Data entries
◇ ◇ ◇

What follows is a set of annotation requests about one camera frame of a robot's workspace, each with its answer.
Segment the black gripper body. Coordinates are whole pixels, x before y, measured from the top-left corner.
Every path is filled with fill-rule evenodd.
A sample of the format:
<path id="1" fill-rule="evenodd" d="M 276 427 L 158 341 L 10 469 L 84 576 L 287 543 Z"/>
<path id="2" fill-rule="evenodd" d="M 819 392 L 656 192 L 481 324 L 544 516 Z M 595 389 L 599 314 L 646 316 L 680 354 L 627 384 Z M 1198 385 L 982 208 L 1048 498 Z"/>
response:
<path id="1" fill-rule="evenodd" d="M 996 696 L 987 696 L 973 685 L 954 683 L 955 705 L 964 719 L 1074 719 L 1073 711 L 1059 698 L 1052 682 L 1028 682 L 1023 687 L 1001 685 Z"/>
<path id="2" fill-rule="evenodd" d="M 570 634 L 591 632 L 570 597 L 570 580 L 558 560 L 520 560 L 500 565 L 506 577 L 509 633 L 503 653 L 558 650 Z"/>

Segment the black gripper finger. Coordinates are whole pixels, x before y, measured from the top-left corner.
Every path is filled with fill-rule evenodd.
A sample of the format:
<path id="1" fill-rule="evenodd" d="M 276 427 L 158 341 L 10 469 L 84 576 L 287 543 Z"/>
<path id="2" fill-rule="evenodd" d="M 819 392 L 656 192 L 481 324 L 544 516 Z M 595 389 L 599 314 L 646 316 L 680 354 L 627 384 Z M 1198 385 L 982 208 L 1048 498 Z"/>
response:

◇ ◇ ◇

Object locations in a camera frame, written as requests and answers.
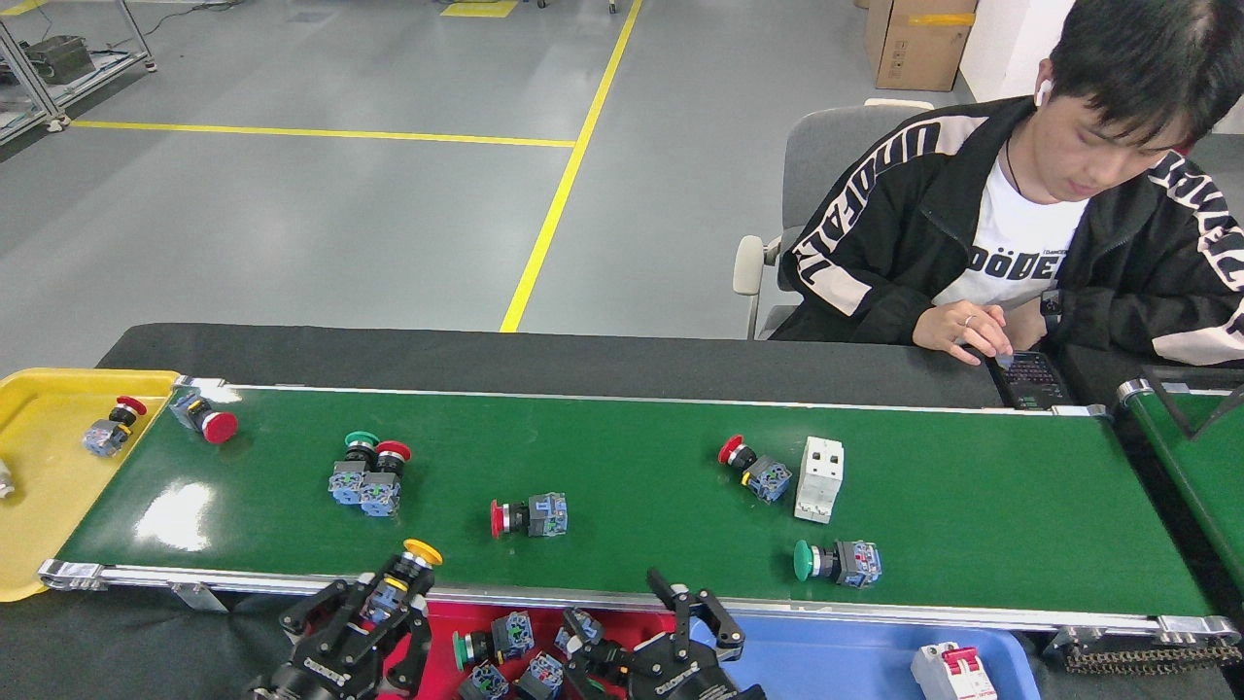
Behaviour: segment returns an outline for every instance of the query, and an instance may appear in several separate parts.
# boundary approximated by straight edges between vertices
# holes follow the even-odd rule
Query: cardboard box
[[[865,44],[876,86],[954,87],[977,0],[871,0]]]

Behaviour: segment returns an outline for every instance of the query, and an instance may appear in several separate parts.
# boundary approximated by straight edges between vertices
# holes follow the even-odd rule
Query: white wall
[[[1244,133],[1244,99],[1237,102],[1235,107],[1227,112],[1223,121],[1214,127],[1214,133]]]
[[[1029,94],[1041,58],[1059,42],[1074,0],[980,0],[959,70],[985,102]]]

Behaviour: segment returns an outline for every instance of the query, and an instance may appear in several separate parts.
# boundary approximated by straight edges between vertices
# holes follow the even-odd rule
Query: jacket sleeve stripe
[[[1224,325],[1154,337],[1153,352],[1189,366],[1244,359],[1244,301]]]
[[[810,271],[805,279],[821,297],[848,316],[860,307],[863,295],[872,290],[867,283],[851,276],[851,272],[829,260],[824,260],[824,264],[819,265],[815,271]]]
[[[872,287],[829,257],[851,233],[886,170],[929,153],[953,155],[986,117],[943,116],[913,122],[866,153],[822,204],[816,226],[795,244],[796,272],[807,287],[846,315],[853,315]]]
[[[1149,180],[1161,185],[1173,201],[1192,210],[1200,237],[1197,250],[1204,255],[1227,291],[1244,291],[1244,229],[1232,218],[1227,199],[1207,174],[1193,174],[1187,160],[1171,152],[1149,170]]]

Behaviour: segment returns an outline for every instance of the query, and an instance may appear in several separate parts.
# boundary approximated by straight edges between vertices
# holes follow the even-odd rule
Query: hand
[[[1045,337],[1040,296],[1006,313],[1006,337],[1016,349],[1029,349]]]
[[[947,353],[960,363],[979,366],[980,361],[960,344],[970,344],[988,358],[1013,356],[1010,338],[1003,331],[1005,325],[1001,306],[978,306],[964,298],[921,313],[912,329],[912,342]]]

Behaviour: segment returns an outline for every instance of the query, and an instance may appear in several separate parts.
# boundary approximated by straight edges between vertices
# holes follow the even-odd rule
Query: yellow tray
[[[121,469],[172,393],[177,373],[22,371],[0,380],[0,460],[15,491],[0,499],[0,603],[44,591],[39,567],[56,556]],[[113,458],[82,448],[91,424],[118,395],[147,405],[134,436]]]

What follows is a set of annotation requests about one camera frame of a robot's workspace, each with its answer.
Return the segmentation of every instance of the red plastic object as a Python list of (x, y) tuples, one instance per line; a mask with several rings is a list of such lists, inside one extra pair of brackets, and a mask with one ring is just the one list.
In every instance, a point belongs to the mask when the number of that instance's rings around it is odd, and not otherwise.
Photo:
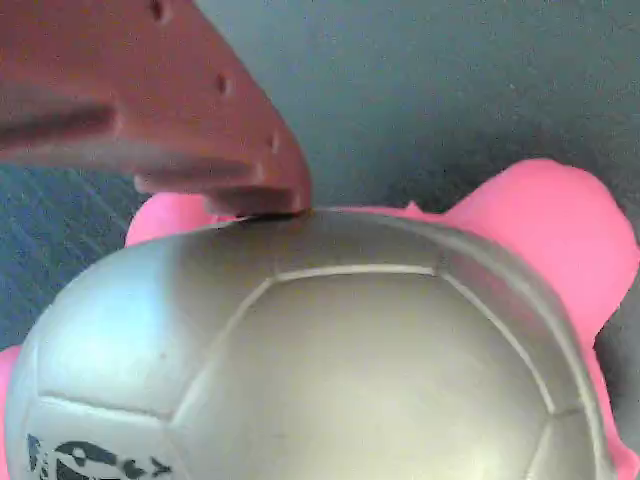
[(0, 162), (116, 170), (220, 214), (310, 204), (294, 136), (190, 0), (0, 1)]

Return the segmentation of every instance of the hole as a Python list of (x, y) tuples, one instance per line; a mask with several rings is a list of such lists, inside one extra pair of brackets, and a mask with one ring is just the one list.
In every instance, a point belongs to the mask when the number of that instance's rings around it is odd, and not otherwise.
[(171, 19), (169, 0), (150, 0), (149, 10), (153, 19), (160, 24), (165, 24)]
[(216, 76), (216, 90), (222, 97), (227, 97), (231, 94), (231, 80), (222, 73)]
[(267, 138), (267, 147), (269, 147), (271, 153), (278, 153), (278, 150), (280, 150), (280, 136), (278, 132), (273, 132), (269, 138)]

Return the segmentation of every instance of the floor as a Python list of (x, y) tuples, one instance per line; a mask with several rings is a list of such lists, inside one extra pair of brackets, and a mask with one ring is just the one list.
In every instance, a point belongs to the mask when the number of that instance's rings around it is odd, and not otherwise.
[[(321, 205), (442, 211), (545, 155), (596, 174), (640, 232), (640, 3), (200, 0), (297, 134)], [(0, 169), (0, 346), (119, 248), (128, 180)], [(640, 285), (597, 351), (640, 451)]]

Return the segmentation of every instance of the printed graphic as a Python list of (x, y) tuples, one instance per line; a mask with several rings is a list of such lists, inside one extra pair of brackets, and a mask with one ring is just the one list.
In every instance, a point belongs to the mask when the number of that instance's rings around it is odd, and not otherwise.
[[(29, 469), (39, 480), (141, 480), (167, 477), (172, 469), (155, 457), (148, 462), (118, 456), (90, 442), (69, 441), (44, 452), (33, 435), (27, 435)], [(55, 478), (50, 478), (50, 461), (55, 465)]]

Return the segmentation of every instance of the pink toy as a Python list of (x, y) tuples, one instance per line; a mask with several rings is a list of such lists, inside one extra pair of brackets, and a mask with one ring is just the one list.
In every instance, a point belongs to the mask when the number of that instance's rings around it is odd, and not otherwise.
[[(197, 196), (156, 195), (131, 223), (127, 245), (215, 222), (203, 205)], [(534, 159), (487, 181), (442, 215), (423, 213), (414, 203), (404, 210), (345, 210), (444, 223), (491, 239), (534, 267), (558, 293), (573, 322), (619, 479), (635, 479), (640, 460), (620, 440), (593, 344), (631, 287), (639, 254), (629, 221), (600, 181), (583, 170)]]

◇ ◇ ◇

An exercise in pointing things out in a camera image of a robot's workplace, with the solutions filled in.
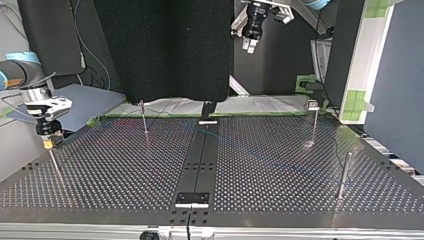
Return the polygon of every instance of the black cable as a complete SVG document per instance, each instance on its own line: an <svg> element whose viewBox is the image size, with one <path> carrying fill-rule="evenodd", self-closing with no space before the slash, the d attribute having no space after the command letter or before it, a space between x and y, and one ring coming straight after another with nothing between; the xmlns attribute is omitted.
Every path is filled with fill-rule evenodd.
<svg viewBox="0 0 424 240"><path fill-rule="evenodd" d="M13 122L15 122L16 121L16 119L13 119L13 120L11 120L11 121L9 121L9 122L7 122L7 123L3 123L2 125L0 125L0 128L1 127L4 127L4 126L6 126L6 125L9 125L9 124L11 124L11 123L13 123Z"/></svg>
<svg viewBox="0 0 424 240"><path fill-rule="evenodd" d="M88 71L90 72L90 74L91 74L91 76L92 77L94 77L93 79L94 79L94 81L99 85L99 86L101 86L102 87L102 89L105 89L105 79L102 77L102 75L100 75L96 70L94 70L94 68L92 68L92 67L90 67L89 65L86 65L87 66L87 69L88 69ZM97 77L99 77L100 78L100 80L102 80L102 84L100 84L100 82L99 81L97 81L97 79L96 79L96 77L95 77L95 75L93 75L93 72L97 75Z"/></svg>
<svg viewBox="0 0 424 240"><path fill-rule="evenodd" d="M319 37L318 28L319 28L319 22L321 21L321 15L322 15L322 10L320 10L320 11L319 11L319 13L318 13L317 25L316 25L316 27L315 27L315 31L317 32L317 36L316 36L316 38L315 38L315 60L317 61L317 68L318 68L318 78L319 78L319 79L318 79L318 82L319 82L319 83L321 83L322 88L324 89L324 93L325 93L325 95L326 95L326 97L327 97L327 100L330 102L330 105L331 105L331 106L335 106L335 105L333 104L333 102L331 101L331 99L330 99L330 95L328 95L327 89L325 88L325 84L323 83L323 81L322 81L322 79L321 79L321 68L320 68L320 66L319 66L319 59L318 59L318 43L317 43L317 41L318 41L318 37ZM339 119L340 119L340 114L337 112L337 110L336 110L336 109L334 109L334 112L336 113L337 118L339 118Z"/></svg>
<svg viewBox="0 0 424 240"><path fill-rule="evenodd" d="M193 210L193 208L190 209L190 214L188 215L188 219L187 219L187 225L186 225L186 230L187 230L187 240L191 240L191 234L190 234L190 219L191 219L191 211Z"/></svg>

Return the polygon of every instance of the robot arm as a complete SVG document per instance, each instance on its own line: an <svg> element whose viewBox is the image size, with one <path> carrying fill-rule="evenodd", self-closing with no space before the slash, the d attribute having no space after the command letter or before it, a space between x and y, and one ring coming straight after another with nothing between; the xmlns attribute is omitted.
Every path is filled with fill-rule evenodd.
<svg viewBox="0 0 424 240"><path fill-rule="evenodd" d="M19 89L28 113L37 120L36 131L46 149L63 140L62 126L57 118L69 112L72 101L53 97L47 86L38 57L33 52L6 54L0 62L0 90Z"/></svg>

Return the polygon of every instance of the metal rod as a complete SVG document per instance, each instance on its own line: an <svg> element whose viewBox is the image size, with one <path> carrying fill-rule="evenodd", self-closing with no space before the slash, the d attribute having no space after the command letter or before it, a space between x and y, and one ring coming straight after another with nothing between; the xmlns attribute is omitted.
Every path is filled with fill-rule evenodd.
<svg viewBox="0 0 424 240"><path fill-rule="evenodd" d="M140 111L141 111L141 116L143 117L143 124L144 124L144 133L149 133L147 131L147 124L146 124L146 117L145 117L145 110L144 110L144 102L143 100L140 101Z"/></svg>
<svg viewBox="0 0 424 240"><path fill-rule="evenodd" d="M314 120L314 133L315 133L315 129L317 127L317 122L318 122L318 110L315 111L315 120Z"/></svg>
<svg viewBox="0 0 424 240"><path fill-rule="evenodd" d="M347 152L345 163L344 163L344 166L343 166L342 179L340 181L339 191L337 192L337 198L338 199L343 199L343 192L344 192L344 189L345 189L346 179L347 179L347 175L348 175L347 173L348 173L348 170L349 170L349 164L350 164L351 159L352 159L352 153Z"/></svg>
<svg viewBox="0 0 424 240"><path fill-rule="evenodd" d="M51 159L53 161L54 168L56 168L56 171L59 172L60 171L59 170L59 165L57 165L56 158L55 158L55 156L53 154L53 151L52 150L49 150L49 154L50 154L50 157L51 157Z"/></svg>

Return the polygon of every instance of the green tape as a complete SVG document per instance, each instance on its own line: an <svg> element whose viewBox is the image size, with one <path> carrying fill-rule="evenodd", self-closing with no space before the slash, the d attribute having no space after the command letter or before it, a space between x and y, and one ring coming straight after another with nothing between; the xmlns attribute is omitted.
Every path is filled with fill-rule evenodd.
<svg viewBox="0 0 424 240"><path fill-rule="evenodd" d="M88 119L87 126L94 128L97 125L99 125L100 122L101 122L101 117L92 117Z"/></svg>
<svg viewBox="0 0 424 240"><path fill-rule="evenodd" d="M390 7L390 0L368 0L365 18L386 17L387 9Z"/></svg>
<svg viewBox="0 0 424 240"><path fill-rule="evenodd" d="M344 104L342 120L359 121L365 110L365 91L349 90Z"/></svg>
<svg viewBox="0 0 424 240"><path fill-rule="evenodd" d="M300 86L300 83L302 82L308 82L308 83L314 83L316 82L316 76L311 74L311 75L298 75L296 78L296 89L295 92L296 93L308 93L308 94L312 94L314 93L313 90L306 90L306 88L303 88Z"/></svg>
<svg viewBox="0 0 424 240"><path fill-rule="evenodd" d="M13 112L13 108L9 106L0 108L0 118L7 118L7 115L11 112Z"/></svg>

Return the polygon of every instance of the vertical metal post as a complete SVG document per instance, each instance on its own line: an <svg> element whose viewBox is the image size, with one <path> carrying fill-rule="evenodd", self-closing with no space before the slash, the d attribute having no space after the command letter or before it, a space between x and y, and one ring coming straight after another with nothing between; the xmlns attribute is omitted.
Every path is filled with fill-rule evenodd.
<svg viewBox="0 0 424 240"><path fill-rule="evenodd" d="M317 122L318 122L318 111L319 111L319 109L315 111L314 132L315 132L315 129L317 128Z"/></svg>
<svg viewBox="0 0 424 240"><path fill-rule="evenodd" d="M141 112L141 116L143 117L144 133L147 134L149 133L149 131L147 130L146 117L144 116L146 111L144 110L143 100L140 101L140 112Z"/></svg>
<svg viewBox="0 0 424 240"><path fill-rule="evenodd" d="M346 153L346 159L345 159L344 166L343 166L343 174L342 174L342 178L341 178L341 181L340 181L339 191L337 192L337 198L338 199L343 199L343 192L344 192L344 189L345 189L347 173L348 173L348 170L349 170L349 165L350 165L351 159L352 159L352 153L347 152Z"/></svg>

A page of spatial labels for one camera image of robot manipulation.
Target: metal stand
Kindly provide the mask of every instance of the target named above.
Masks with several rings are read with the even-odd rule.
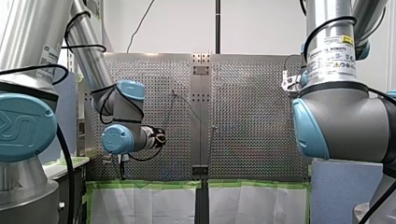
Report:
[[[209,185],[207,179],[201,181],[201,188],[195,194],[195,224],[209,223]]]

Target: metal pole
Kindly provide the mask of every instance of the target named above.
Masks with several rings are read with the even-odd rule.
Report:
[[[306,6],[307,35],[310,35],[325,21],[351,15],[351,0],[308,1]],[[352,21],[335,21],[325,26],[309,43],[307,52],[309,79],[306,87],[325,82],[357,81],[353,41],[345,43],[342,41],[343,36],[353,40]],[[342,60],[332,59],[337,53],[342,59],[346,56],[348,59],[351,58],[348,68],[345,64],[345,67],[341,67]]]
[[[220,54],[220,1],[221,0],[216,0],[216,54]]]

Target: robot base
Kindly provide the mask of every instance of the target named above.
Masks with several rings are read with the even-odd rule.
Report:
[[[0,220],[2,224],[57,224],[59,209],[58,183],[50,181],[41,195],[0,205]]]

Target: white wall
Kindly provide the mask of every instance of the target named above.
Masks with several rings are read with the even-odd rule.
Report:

◇ ◇ ◇

# [Prompt]
Note every line of the entries in which "Python" appears, and copy it down.

# [Solution to this task]
Return the segmentation of every instance of the red plastic object as a Python list of (x, y) tuples, one instance per line; a mask with several rings is a list of such lists, inside one extra pair of brackets, and a mask with one ring is just the one list.
Return the segmentation of every instance of the hole as a Python list of (x, y) tuples, one instance per line; a mask with several rings is a list of such lists, inside one extra pair of brackets, and a mask with one ring is just the one list.
Return the segmentation of every instance of the floor as a Python list of (x, y) tuples, one instance per line; a mask with several rings is a list of such lists, inside one extra pair of brackets, and a mask with one ring is just the one list.
Return the segmentation of every instance of the printed graphic as a Python list of (x, y) tuples, one instance per line; a mask with several rings is a list of such lists, inside one extra pair of brackets, and a mask with one ring is just the one list.
Return the segmentation of every instance of the pink toy as a Python list of (x, y) tuples, one instance per line; a mask with several rings is a list of such lists, inside one extra pair of brackets, and a mask with one ring is just the one list.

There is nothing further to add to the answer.